EXERCISE AIM>
Among the records below, find each line bearing the word "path" and copy it.

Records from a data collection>
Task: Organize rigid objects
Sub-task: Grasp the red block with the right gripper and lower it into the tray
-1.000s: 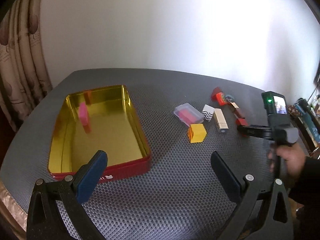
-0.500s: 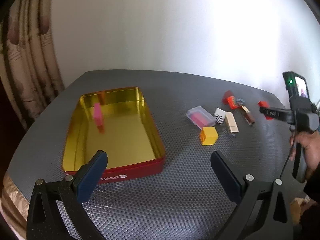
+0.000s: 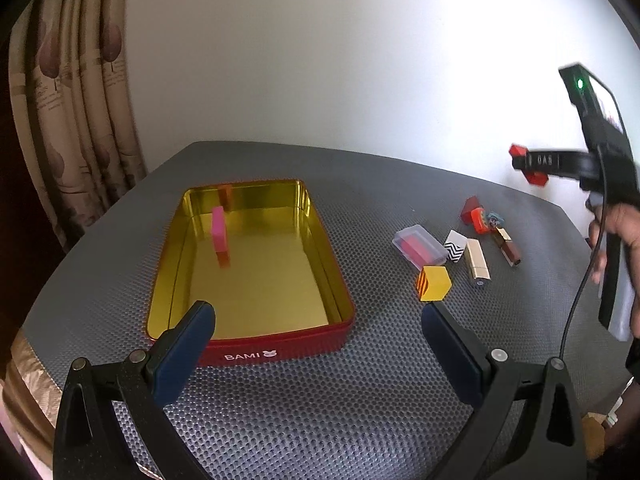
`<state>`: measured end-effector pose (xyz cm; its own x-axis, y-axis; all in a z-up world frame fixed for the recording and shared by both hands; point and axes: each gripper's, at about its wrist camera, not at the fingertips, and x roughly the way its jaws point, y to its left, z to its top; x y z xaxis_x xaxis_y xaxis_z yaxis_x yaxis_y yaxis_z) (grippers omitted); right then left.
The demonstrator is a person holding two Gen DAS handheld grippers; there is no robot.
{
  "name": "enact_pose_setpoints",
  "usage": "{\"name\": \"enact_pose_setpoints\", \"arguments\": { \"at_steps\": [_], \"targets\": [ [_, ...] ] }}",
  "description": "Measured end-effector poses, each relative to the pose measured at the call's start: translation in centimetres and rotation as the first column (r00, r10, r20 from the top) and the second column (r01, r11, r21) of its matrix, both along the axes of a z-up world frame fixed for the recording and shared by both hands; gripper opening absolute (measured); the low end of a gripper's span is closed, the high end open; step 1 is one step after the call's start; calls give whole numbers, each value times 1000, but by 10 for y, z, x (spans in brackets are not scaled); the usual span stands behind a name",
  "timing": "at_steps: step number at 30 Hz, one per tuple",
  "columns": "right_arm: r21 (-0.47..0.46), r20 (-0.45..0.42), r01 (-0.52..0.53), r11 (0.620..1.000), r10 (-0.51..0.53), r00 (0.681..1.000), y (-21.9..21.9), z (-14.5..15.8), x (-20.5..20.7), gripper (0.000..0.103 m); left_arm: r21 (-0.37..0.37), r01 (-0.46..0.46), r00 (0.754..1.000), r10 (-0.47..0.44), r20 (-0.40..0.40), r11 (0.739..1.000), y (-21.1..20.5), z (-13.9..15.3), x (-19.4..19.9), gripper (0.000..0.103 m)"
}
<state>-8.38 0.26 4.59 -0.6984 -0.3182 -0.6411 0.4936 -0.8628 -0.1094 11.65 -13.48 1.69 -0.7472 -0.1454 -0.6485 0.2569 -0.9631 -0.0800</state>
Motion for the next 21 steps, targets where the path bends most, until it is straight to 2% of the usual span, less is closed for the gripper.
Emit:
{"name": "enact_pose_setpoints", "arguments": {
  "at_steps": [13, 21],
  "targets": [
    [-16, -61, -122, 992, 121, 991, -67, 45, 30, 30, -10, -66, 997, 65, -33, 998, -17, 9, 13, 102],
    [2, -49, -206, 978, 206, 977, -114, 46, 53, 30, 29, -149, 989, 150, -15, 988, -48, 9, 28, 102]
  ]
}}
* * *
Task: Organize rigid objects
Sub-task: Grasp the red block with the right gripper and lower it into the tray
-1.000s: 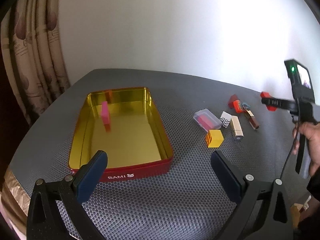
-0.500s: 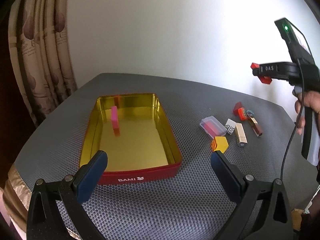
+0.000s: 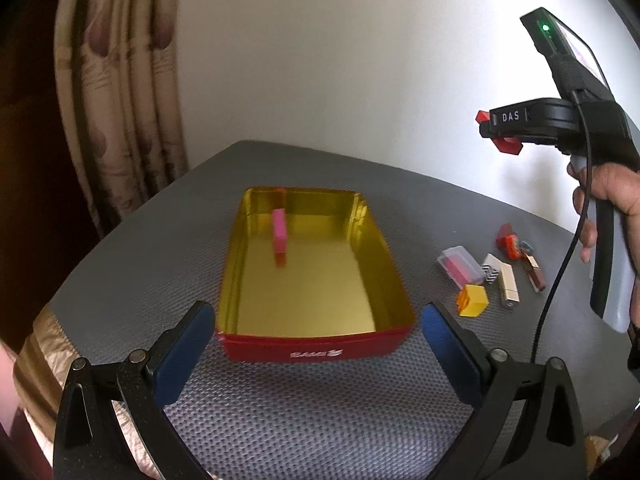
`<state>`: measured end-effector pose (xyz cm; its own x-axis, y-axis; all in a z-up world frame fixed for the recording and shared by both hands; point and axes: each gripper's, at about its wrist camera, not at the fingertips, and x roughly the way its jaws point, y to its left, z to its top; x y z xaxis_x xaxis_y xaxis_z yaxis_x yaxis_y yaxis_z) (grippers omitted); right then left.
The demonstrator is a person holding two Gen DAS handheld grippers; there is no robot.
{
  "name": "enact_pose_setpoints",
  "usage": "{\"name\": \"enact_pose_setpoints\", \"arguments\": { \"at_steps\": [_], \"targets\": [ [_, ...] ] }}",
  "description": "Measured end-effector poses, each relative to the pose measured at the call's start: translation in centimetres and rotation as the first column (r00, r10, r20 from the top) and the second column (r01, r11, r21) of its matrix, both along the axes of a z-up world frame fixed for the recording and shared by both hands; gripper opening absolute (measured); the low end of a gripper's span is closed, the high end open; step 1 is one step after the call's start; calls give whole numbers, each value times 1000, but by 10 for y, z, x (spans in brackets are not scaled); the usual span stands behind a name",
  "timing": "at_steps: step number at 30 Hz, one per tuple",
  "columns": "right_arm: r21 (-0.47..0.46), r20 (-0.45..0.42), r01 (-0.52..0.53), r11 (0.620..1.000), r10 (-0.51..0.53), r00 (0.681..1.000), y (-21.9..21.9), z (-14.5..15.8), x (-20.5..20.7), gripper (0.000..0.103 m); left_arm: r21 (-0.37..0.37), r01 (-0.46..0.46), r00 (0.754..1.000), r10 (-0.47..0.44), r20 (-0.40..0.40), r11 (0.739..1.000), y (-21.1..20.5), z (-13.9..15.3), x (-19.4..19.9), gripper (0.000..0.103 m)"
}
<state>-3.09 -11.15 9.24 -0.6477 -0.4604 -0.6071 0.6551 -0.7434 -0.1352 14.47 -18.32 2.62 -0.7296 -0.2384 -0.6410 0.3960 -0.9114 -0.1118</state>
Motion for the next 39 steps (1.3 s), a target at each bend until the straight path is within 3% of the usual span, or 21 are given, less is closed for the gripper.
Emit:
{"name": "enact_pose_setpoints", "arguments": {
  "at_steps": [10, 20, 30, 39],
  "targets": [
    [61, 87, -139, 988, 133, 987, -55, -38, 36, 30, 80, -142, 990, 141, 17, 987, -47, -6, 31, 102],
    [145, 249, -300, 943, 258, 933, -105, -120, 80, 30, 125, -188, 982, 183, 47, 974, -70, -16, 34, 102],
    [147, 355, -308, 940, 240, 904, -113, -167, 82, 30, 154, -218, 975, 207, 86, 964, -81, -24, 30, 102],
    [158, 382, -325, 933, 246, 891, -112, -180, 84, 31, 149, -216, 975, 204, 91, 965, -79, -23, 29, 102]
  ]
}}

ANSWER BOX>
Motion for the next 21 steps, targets where the path bends most, until it is straight to 2% of the usual span, less is closed for the gripper.
Motion for the next 39 steps (1.3 s), a target at each bend until the straight path is within 3% of the usual span, or 21 are given, less is closed for the gripper.

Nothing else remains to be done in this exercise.